I also have an 18" 308 bull (LR 308B), again with the JP trigger from the factory. This group is with handloads, but, it'll shoot Federal Gold Medal Match ammo nearly as well.










Both rifles have been basically flawless. I've had a couple of jams with the 223, but they were due to the brass catcher I was using, without that it's worked flawlessly even in sub-zero temps. The 308 also had a few hiccups, but it was due to improperly sized brass. I though I could get away with standard 308 dies (the 223 doesn't require small-base dies), but the 308 must have a fairly tight chamber because I had a few jams and had a few cases fail to extract after being fired. A small base re-sizing die has cured this problem and the rifle functions flawlessly now.

I putchased the 223 in Jan and the 308 in Mar. Both rifles have +- 500 rounds down the tube. The 223 has become very easy to clean and I'm over 200 rounds since the last cleaning and accuracy is still excellent, 1/2" or better with my reloads. The 308 has also gotten much easier to clean, it cleans up about as easily as the 223 and goes 80-100 rounds between cleanings now before accuracy begins to wane. I have no complaints thus far, both rifles have been basically flawless save for a little "operator error". I'd have no reservations about buying another DPMS.


----------



## SDHandgunner

600-800 yards is a LONG POKE regardles of caliber.
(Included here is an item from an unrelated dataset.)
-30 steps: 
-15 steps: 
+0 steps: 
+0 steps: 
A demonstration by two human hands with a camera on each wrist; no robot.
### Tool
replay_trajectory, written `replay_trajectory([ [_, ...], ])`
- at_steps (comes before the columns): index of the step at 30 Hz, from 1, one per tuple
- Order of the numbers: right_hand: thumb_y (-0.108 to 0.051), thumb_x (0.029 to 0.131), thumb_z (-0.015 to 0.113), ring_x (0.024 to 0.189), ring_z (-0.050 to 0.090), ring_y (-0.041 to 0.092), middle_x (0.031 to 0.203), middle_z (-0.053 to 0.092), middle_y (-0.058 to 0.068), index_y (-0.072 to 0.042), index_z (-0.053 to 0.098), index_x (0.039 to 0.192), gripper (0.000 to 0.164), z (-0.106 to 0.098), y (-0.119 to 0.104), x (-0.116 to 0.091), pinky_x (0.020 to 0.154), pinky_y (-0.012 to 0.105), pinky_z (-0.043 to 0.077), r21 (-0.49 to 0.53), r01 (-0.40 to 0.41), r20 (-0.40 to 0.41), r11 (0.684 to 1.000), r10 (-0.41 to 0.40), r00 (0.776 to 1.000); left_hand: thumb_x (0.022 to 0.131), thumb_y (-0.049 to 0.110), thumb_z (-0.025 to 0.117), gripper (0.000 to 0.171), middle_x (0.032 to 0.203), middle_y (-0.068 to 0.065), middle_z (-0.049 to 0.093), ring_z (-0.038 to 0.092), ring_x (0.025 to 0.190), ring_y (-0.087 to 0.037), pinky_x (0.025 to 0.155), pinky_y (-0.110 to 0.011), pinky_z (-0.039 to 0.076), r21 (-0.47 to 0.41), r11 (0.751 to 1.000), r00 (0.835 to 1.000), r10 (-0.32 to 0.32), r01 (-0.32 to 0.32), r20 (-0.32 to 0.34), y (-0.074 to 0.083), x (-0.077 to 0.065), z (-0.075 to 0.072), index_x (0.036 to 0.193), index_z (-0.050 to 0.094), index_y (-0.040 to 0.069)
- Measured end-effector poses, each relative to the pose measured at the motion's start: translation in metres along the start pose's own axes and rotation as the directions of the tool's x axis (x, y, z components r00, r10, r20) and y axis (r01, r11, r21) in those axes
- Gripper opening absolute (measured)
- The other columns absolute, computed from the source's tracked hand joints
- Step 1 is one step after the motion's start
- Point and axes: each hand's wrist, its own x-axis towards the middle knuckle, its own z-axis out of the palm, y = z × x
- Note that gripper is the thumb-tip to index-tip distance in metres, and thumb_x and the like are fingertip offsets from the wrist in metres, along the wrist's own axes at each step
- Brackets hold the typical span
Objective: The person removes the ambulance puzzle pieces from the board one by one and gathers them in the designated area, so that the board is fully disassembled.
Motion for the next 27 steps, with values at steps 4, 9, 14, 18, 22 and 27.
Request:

I just recently purhased a DPMS Panther Bull 20 Fluted in .223 Remington. Mine has the Factory Standard Trigger in it, but the guy I purchased it from (Dedicated Technology in Bemidji Minnesota) polished the engagement surfaces prior to me picking it up. The pull is super smooth, but a little longer pull than I like. It is also a little heavier than I am used to, but you can't tell it from the way this rifle shoots. So far I have been working with 40, 50 & 55gr. Nosler Ballistic Tips and 55gr. Sierra Hollow Point Boat Tails. For some reason it doesn't like the 50's and they have produced the largest groups fired to date (1 1/4" for 5 shots at 100 yards from the bench). The other bullet weights are all printing 1" or less 5 shot 100 yard groups from the bench with the 55's getting really close to the 1/2" mark.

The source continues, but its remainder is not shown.